TASK OBJECTIVE:
Return the lines that run from the beginning of the entries to the line holding "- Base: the", inclusive, and drop the pictures.

THE DATA:

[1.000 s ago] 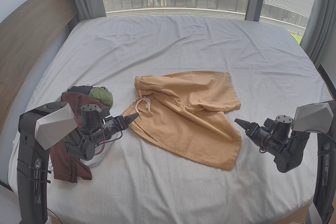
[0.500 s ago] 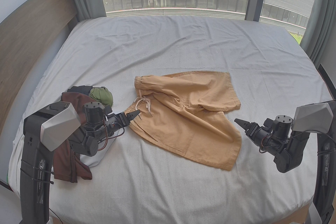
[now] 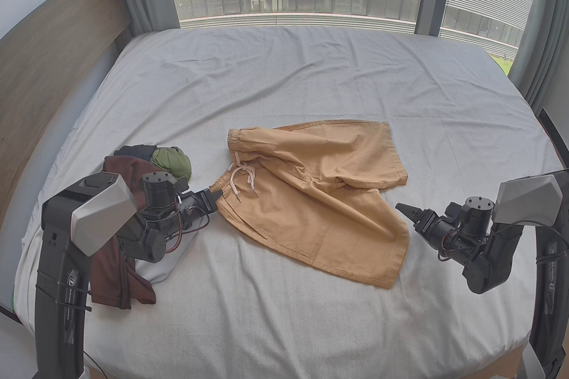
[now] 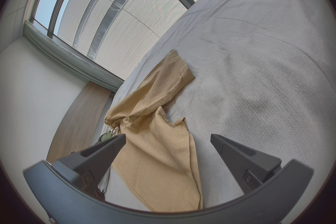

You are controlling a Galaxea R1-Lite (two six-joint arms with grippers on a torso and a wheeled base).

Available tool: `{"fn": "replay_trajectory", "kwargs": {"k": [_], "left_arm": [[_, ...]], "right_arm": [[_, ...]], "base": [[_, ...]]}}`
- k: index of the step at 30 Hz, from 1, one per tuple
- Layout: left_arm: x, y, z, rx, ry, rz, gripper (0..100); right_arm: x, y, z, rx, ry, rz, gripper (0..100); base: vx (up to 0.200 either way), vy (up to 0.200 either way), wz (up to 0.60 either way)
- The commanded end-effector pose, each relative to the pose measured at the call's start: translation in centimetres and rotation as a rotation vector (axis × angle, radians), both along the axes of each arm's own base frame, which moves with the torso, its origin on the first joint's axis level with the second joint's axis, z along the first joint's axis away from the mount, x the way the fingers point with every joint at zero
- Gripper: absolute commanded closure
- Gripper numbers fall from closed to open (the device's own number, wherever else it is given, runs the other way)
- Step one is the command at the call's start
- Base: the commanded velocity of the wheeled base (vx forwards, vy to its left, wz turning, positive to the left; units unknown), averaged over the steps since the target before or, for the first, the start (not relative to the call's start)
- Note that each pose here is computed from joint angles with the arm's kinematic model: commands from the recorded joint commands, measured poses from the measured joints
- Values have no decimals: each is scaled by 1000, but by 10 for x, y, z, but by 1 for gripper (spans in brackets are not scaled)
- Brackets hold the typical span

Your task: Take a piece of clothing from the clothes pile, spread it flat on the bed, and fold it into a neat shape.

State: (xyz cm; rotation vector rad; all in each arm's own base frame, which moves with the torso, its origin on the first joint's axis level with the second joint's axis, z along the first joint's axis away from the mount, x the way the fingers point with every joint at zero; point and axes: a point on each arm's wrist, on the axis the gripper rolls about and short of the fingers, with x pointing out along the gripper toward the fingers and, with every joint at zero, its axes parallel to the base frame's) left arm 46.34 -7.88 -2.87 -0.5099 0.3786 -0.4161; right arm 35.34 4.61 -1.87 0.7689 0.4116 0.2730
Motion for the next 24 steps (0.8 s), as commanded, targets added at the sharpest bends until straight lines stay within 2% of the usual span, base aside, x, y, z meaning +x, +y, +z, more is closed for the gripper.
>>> {"fn": "replay_trajectory", "kwargs": {"k": [1, 6, 8, 13, 16, 21, 24], "left_arm": [[-10, 5, -1, 4, 25, 7, 100], [-36, 14, 22, 8, 43, 10, 100], [-58, 17, 32, 13, 71, 6, 100], [-87, 20, 32, 46, 108, -5, 100], [-96, 22, 28, 71, 91, -14, 100], [-98, 20, 27, 69, 64, -18, 100], [-98, 18, 25, 70, 67, -21, 100]], "right_arm": [[-1, 0, -3, -2, 10, 2, 0], [-2, 1, -6, -3, 21, 2, 0], [-3, 2, -7, -4, 24, 5, 0], [-7, 3, -9, -7, 43, 10, 0], [-12, 4, -12, -16, 62, 17, 0], [-25, 2, -19, -79, 98, 46, 0], [-38, 1, -34, -137, 149, 97, 0]], "base": [[0, 0, 0], [0, 0, 0], [0, 0, 0], [0, 0, 0], [0, 0, 0], [0, 0, 0], [0, 0, 0]]}}
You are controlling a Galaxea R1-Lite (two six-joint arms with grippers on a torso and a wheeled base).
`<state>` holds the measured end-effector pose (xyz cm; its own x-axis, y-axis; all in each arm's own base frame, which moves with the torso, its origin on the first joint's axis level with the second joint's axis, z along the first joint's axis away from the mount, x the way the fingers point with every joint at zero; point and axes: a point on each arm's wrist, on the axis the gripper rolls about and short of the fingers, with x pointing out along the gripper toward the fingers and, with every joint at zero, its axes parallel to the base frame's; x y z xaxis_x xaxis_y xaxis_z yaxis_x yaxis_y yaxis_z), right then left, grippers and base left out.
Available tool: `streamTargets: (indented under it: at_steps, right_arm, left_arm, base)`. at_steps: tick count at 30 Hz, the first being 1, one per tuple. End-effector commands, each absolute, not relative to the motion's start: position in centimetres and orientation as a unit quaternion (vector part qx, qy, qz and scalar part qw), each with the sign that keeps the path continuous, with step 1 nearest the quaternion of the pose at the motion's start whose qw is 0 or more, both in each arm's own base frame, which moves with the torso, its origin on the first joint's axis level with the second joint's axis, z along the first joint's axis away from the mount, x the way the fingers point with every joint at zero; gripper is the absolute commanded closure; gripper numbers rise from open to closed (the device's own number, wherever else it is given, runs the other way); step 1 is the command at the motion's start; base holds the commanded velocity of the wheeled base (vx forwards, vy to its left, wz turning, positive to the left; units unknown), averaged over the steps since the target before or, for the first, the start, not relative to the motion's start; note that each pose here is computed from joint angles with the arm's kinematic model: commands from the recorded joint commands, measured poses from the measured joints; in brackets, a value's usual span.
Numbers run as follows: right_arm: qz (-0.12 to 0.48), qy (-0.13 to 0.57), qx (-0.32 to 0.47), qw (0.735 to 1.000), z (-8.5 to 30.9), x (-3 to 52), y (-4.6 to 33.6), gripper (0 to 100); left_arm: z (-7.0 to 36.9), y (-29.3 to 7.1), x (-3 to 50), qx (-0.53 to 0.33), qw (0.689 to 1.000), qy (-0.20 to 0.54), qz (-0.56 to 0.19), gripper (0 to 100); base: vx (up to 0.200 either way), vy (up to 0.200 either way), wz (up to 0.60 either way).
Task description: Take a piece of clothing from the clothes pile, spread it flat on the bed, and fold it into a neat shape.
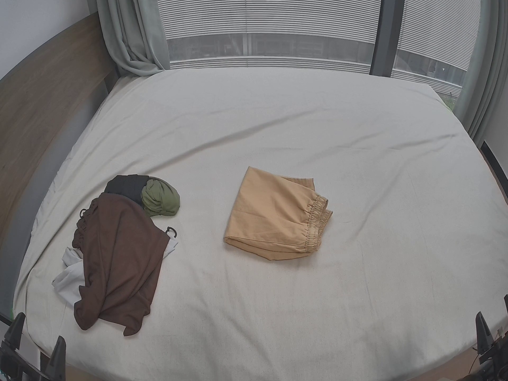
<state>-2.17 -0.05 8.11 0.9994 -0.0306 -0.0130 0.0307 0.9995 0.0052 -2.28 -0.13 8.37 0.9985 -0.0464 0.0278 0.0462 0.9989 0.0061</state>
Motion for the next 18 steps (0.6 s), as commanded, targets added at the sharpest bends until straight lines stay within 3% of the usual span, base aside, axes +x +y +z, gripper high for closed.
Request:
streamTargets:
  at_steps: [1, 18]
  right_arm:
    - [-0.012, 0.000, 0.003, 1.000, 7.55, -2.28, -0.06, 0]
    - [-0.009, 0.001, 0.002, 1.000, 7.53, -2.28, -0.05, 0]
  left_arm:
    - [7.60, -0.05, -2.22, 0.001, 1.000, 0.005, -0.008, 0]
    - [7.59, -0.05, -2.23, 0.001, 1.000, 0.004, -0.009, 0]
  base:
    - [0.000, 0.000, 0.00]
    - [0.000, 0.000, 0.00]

FINISHED TASK:
[1.000 s ago] 
[0.500 s ago] 
[now] 
[now] 

You are controlling a Galaxea R1-Lite (two six-joint arms with grippers on a torso and a wheeled base).

Available tool: `{"fn": "replay_trajectory", "kwargs": {"k": [_], "left_arm": [[_, ...]], "right_arm": [[_, ...]], "base": [[_, ...]]}}`
- k: index of the step at 30 Hz, from 1, one per tuple
- Layout: left_arm: x, y, z, rx, ry, rz, gripper (0..100); right_arm: x, y, z, rx, ry, rz, gripper (0..100); base: vx (up to 0.200 either way), vy (up to 0.200 either way), wz (up to 0.60 either way)
- The commanded end-effector pose, each relative to the pose measured at the call's start: translation in centimetres and rotation as a rotation vector (axis × angle, radians), both along the axes of each arm's own base frame, which moves with the torso, its origin on the first joint's axis level with the second joint's axis, z along the first joint's axis away from the mount, x the way the fingers point with every joint at zero
- Gripper: absolute commanded closure
- Gripper numbers fall from closed to open (the device's own number, wherever else it is given, runs the other way)
- Step one is the command at the call's start
- Base: the commanded velocity of the wheeled base (vx forwards, vy to its left, wz turning, positive to the left; units unknown), averaged over the steps since the target before or, for the first, the start (not relative to the call's start)

The response is finished.